WHAT IS BEING ASKED: Below are the records; locate each line with the word "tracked" and copy it.

PROVIDED MATERIAL:
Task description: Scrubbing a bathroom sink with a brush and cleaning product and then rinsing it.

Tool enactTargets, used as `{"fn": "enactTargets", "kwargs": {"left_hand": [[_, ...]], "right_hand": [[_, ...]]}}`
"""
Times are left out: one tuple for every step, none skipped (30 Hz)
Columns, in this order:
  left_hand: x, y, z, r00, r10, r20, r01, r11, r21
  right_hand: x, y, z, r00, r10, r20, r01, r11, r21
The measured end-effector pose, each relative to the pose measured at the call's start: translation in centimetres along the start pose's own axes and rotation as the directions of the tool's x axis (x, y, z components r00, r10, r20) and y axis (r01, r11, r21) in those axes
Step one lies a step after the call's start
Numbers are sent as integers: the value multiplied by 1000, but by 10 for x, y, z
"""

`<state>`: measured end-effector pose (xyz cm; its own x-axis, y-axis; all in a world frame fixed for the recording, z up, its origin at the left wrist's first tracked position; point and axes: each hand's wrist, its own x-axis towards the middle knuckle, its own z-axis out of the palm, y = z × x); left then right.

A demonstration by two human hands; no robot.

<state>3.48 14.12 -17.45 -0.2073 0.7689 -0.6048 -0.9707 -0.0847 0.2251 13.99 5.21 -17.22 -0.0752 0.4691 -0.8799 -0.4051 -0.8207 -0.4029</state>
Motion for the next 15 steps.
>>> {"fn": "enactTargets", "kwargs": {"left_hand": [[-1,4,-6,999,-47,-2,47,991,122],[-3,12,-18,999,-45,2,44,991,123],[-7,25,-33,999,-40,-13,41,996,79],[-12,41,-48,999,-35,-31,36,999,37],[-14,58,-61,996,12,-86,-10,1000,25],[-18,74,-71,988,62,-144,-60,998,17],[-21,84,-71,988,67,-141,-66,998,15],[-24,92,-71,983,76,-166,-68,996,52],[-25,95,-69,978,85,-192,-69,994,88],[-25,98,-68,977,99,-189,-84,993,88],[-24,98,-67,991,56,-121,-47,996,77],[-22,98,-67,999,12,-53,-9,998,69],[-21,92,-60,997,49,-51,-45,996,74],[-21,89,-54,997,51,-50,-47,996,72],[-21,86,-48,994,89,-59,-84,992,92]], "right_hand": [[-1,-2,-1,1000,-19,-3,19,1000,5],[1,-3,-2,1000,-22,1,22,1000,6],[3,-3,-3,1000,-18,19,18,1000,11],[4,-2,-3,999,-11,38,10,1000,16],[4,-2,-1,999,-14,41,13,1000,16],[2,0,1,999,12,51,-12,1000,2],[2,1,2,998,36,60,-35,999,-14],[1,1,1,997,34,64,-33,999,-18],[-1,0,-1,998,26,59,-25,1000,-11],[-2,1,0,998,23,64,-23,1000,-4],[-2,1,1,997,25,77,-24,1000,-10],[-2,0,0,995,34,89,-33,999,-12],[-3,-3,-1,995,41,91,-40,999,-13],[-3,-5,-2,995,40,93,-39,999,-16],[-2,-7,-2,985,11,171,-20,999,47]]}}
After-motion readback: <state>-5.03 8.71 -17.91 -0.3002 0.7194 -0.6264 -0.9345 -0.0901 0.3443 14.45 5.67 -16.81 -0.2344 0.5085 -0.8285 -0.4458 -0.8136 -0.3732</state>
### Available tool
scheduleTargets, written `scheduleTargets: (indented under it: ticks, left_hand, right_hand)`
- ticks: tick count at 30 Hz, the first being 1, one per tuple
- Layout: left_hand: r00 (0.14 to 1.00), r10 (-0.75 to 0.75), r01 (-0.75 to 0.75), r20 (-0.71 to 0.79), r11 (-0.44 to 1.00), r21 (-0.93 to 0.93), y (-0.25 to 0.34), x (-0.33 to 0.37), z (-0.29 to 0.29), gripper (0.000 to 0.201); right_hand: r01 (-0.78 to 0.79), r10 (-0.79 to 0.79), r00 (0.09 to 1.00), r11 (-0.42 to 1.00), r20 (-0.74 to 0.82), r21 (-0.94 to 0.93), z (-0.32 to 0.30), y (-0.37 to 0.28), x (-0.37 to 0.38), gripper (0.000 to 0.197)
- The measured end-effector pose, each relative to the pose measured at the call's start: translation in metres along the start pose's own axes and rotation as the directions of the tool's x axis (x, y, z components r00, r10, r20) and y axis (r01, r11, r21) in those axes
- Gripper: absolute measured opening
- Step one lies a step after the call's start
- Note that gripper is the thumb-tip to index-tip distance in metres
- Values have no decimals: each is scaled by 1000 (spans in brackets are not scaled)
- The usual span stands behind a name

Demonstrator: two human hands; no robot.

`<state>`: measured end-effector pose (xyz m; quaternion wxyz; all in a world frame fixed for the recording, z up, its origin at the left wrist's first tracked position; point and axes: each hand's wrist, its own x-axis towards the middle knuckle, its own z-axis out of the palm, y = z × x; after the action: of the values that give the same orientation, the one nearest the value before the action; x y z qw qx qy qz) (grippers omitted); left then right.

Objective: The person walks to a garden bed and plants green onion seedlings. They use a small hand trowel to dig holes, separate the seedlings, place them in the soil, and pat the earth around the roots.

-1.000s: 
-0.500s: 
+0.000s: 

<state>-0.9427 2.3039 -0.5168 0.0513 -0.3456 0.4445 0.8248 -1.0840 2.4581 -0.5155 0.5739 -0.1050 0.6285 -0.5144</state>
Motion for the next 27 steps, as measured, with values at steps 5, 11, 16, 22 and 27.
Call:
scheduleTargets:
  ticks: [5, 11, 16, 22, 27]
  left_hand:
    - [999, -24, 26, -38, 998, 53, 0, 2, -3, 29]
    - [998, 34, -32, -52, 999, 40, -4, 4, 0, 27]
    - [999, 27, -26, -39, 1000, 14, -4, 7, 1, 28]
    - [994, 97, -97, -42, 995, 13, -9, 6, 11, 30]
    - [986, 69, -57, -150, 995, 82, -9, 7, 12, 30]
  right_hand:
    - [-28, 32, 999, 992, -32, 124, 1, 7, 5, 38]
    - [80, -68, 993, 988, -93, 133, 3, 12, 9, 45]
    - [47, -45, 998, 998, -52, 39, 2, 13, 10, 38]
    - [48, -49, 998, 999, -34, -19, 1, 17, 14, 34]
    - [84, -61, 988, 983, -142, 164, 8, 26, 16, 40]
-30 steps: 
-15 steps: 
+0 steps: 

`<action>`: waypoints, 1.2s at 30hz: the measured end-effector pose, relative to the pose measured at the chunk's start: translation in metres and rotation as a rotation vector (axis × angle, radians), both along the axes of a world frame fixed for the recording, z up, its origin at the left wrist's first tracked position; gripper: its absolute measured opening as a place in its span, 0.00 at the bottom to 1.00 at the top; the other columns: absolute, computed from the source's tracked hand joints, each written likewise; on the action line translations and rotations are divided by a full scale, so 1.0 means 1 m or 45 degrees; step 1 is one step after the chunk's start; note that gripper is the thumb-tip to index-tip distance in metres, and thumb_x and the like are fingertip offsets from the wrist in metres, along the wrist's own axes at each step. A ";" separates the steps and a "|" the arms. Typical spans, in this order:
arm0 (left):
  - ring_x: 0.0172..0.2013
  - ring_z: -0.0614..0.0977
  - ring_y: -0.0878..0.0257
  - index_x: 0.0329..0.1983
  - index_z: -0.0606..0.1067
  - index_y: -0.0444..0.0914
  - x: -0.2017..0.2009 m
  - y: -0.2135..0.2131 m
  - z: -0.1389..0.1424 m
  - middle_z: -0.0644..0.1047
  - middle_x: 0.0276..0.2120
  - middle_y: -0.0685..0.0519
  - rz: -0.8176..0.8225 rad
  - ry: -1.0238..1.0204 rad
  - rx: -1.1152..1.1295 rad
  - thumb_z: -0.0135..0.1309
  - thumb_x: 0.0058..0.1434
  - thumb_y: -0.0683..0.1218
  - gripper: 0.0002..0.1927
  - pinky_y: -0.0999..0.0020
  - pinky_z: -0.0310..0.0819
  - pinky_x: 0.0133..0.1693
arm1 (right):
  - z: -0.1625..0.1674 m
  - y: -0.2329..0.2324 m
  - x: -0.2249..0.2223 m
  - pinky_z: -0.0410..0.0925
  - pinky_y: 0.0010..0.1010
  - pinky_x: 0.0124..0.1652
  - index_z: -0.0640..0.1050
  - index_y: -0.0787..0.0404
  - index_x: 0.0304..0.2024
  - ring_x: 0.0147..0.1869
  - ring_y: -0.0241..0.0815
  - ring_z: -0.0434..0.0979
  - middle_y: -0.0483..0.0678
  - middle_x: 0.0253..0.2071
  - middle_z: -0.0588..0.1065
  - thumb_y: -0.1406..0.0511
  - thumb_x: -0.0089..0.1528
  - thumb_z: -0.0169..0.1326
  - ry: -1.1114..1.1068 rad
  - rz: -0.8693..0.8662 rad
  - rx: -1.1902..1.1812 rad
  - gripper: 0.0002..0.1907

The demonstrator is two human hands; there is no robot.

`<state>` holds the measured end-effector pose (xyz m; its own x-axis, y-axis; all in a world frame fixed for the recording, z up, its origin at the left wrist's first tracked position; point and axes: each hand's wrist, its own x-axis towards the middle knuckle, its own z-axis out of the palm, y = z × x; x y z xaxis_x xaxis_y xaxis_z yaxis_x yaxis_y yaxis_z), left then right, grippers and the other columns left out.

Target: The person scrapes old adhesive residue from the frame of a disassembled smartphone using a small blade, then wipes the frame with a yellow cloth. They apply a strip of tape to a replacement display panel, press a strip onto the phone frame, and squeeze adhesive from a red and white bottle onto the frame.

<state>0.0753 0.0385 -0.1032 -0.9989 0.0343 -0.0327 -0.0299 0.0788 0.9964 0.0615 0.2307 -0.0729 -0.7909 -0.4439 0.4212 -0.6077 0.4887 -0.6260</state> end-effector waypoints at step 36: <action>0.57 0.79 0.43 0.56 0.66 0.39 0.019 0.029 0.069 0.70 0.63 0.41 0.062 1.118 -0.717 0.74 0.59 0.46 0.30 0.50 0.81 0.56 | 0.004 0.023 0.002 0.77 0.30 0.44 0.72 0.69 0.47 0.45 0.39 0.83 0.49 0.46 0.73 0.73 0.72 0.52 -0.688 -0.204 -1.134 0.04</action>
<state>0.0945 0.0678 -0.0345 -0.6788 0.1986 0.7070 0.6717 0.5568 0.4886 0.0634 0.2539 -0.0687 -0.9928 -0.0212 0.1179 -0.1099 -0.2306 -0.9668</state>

TASK SOLUTION:
`<state>`: measured end-effector pose (xyz cm; its own x-axis, y-axis; all in a world frame fixed for the recording, z up, its origin at the left wrist's first tracked position; point and axes: each hand's wrist, its own x-axis towards the middle knuckle, its own z-axis out of the palm, y = z × x); left then right.
`<state>`: measured end-effector pose (xyz m; quaternion wxyz; all in a world frame fixed for the recording, z up, its origin at the left wrist's first tracked position; point and axes: each hand's wrist, its own x-axis towards the middle knuckle, its own z-axis out of the palm, y = z × x; after the action: of the values that give the same orientation, the one nearest the value before the action; x y z qw qx qy qz) (grippers omitted); left then right.
`<action>`: waypoints, 1.2s at 30hz: the measured end-effector pose, relative to the pose measured at the chunk's start: translation in metres and rotation as a rotation vector (axis × angle, radians), both along the axes of a world frame fixed for the recording, z up, its origin at the left wrist's first tracked position; gripper: its absolute measured opening as a place in its span, 0.00 at the bottom to 1.00 at the top; the other columns: absolute, computed from the source's tracked hand joints, each written likewise; on the action line translations and rotations are divided by a full scale, so 1.0 means 1 m or 45 degrees; step 1 is one step after the chunk's start; note that gripper is the thumb-tip to index-tip distance in metres, and thumb_x and the like are fingertip offsets from the wrist in metres, along the wrist's own axes at each step. A ";" separates the steps and a "|" the arms. Typical spans, in this order:
`<state>` holds the measured end-effector pose (xyz m; its own x-axis, y-axis; all in a world frame fixed for the recording, z up, its origin at the left wrist's first tracked position; point and axes: each hand's wrist, its own x-axis towards the middle knuckle, its own z-axis out of the palm, y = z × x; x y z xaxis_x xaxis_y xaxis_z yaxis_x yaxis_y yaxis_z), left then right, grippers and the other columns left out.

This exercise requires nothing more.